I set out on my thankfulness walk anyway this morning, thankful that at least it wasn’t raining. I don’t go far on my walk, just several times run the garden, counting my blessings as I go, thinking about all that I have to be thankful for.

I’ve been on my own this past few days and decided I’d talk out loud – just to see if I still had a voice since it hadn’t been used in quite a while. But I didn’t like my tone of voice. It didn’t sound thankful for long. I started grumbling about the fact the temperature has dropped and it’s damp and cold again, more like March than May, and it was affecting my joints, making it too painful to walk round the garden more than once, and anyway I don’t feel so steady today, don’t have much energy.

My walk quickly became a grumbling walk instead of a thankfulness one.

I didn’t like my tone of voice.

The list of grumbles continued as I came upstairs to start writing, and that got me thinking about a writer’s tone of voice. It changes too, depending on the subject matter and what part of the story you’re telling.

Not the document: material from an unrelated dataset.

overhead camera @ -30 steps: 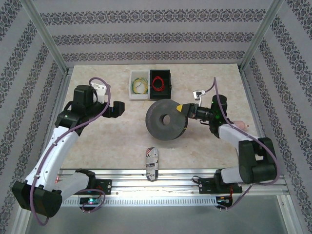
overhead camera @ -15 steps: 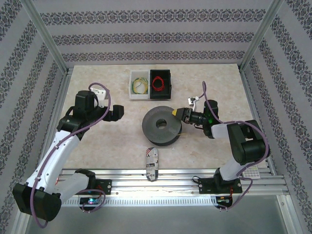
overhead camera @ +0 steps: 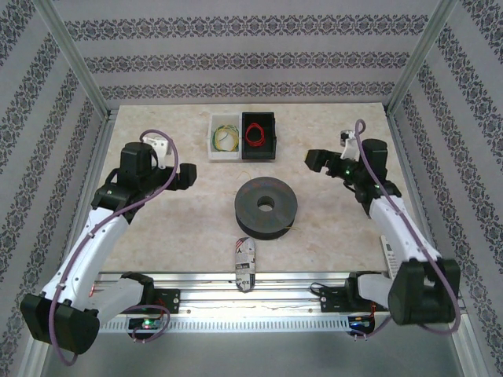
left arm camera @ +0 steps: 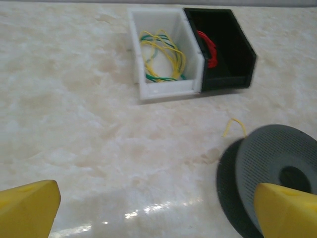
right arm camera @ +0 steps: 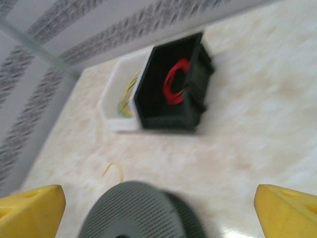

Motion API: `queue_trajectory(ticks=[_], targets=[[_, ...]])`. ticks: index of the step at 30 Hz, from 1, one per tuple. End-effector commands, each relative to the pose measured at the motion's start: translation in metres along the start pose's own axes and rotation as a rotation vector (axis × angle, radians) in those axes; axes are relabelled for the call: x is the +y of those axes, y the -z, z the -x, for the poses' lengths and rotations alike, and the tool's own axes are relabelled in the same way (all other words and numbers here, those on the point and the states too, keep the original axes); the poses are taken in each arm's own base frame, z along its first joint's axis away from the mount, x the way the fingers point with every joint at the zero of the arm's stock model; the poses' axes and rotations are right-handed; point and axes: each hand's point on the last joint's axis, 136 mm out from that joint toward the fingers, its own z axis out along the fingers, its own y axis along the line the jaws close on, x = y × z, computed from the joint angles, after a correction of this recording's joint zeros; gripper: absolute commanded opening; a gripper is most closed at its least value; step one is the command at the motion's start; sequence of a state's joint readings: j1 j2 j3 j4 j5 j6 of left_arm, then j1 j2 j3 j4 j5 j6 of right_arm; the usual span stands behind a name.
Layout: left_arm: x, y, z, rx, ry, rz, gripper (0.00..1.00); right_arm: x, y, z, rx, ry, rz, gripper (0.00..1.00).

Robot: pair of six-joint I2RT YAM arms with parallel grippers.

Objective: Wrap the cables

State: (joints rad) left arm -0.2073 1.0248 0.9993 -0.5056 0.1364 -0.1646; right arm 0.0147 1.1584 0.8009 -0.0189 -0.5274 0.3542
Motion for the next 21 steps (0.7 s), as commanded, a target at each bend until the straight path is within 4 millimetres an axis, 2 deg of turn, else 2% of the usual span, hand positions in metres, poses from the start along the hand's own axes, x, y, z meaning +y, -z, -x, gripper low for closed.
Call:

The voices of your characters need to change too. It’s no use having a miserable character saying pleasant things in a miserable tone of voice. It’s not going to work. Nor will it work if your normally cheerful character doesn’t adapt the way he/she speaks when tragedy strikes or difficulties arise.

In the first three books of The Reluctant Detective Series, Mirabelle, the main character, is an eccentric, bubbly sort of character, but when her daughter goes missing, she loses that bubbliness and becomes depressed and anxious. Her sister, Yvonne, is one of her comforters. She shelves her own problems and supports and encourages Mirabelle to keep going. She’s always there for her. Never too busy to listen. Never too busy to help.

In my current WIP, For What it’s Worth, I am telling Yvonne’s story, so Yvonne’s voice has to change a little. She is no longer the one to be jollying Mirabelle along. She has become the one who needs comfort and encouragement.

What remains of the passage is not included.